*Try it:* Report every line of the data where the string "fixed" appears.

*Records provided:*
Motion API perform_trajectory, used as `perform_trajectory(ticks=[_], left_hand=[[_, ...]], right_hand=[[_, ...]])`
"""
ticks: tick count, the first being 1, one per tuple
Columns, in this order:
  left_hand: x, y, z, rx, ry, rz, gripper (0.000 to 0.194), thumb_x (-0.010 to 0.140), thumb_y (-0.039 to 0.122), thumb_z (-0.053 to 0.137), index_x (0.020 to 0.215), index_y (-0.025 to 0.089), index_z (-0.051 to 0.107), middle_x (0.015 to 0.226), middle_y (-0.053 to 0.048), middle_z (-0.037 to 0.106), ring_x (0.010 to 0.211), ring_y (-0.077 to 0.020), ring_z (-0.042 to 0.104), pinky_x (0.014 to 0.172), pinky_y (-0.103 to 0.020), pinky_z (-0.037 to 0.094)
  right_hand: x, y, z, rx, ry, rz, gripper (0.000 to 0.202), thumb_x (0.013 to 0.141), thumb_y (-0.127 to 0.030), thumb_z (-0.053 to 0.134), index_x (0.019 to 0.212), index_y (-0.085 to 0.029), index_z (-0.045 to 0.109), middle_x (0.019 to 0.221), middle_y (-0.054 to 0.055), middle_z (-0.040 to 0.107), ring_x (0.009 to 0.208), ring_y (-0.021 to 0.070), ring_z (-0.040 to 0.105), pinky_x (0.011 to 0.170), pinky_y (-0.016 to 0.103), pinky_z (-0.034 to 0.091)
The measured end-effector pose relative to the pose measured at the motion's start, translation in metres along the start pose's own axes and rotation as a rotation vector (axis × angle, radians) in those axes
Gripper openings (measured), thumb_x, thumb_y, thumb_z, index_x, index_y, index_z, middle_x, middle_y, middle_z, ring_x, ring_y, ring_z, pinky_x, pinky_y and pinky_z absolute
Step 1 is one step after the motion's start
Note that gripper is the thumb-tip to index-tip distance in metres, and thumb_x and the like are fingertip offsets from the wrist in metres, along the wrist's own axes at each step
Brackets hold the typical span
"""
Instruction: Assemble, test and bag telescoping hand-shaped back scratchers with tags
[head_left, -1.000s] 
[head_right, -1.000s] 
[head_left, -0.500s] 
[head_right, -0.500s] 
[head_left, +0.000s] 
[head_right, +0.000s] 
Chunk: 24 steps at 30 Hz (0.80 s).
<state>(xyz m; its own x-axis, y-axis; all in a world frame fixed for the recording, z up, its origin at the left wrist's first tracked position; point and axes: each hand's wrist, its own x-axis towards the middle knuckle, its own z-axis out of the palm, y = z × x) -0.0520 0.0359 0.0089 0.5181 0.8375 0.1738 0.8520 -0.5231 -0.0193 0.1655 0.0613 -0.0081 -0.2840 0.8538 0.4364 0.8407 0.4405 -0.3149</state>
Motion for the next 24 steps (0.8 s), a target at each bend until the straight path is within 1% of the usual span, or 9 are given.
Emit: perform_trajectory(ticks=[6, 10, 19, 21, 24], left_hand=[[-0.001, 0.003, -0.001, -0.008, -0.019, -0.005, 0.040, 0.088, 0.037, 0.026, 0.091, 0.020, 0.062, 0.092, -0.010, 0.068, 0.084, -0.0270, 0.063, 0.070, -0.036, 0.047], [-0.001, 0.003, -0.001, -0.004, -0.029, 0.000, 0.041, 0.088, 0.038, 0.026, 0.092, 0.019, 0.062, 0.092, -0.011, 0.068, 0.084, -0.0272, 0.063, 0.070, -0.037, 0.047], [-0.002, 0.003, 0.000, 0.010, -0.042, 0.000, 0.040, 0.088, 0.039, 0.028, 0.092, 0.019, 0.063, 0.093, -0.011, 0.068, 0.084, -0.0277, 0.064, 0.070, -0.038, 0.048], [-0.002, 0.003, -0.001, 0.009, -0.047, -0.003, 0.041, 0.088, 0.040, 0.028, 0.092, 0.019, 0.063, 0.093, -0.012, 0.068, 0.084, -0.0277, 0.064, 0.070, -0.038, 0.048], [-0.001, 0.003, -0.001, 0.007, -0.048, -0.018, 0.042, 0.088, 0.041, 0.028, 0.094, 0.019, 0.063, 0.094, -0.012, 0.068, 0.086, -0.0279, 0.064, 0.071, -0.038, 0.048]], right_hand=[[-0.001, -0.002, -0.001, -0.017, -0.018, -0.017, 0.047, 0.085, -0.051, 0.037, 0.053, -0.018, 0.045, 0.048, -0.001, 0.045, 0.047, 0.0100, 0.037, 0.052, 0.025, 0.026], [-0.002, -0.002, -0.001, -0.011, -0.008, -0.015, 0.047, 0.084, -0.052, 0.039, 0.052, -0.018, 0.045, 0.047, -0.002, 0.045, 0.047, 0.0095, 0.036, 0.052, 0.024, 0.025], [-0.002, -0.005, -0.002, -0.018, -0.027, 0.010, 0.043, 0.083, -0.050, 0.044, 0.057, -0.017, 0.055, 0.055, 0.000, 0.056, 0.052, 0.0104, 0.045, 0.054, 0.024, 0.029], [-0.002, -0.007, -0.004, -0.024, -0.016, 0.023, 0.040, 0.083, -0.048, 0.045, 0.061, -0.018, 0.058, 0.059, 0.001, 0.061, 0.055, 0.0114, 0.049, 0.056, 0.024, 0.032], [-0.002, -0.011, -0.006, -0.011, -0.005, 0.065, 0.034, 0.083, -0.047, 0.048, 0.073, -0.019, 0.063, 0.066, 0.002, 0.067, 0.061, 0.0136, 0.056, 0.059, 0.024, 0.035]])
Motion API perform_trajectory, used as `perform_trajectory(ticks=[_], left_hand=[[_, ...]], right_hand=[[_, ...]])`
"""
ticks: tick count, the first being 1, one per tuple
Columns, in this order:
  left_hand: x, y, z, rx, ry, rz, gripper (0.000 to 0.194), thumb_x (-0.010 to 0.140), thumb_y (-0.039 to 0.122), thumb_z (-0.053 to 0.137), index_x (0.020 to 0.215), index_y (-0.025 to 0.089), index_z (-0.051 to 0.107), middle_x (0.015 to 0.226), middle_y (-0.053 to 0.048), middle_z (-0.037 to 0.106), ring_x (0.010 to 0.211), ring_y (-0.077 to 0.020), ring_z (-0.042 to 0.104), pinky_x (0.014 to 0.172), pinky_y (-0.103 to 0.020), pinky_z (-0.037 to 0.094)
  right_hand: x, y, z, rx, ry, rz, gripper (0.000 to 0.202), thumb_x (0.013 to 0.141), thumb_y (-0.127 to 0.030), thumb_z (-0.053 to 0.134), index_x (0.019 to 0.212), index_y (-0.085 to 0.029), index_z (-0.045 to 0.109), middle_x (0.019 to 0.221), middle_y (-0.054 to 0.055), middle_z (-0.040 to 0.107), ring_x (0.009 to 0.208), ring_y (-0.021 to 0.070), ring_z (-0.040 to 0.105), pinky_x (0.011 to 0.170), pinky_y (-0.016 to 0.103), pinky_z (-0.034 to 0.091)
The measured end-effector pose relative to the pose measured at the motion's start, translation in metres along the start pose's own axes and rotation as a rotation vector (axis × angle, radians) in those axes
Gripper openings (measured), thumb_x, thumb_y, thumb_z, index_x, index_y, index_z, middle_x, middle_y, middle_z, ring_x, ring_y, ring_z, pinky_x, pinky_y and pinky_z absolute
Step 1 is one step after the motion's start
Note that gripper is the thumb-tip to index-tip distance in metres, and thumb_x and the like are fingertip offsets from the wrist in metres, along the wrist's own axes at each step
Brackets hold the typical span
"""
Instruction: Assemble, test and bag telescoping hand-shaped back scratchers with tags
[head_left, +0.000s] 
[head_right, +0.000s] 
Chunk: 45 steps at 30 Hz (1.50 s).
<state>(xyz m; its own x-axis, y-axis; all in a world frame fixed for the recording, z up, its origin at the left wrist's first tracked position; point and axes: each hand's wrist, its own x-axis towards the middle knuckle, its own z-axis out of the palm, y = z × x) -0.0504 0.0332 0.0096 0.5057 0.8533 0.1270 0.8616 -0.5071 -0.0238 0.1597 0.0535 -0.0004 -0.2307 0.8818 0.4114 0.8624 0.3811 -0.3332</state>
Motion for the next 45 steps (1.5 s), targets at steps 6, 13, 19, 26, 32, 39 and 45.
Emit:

*Answer space:*
<state>(xyz m; its own x-axis, y-axis; all in a world frame fixed for the recording, z up, its origin at the left wrist's first tracked position; point and axes: each hand's wrist, its own x-axis towards the middle knuckle, its own z-axis out of the palm, y = z × x) -0.0520 0.0359 0.0089 0.5181 0.8375 0.1738 0.8520 -0.5231 -0.0193 0.1655 0.0613 -0.0081 -0.2840 0.8538 0.4364 0.8407 0.4405 -0.3149</state>
<state>(xyz m; its own x-axis, y-axis; all in a world frame fixed for the recording, z up, its origin at the left wrist's first tracked position; point and axes: each hand's wrist, its own x-axis towards the middle knuckle, its own z-axis out of the palm, y = z × x) -0.0504 0.0332 0.0096 0.5057 0.8533 0.1270 0.8616 -0.5071 -0.0238 0.1597 0.0535 -0.0004 -0.2307 0.8818 0.4114 0.8624 0.3811 -0.3332</state>

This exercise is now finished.